### Problem to work on
Would you please return every line from the listing that contains the word "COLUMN"?

### Material provided

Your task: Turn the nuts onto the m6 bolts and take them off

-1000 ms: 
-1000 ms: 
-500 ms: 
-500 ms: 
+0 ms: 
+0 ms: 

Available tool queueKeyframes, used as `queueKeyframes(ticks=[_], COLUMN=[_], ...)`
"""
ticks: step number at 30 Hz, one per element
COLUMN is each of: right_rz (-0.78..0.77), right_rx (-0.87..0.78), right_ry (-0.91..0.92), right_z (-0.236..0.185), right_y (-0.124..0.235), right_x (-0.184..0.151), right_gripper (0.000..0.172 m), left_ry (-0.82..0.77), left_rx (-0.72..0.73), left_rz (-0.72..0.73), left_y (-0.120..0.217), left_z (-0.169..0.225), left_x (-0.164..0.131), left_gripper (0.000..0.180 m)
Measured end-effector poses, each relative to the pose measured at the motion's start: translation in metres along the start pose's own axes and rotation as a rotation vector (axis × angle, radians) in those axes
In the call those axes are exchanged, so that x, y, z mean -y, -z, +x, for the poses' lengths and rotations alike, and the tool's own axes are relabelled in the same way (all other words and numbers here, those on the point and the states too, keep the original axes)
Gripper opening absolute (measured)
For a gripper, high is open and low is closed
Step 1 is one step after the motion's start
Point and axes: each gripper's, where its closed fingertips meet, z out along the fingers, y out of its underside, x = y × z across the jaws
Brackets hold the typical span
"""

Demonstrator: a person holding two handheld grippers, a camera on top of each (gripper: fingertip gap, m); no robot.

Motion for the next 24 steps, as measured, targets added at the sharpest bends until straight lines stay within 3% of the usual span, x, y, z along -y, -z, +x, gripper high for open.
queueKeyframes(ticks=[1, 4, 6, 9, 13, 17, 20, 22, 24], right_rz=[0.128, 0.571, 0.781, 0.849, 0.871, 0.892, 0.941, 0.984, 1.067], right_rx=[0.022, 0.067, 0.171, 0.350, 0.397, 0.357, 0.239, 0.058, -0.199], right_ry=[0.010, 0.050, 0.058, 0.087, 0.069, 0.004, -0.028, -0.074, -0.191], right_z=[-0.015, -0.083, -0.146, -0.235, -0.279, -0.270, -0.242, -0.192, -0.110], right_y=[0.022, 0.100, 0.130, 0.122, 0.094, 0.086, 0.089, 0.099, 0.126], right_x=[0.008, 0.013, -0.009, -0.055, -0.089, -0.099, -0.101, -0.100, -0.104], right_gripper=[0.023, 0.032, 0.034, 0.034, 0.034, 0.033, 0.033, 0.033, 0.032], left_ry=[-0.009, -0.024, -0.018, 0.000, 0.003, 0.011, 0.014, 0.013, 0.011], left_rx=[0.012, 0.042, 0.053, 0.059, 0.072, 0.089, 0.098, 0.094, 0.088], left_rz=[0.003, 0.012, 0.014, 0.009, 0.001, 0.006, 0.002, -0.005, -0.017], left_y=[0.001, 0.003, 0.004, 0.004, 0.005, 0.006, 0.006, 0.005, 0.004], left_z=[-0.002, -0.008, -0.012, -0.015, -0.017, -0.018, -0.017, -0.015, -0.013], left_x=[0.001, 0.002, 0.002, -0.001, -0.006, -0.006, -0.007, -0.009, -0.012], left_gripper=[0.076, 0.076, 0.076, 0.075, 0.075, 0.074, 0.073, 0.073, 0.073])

### Output
Available tool queueKeyframes, used as `queueKeyframes(ticks=[_], COLUMN=[_], ...)`
COLUMN is each of: right_rz (-0.78..0.77), right_rx (-0.87..0.78), right_ry (-0.91..0.92), right_z (-0.236..0.185), right_y (-0.124..0.235), right_x (-0.184..0.151), right_gripper (0.000..0.172 m), left_ry (-0.82..0.77), left_rx (-0.72..0.73), left_rz (-0.72..0.73), left_y (-0.120..0.217), left_z (-0.169..0.225), left_x (-0.164..0.131), left_gripper (0.000..0.180 m)

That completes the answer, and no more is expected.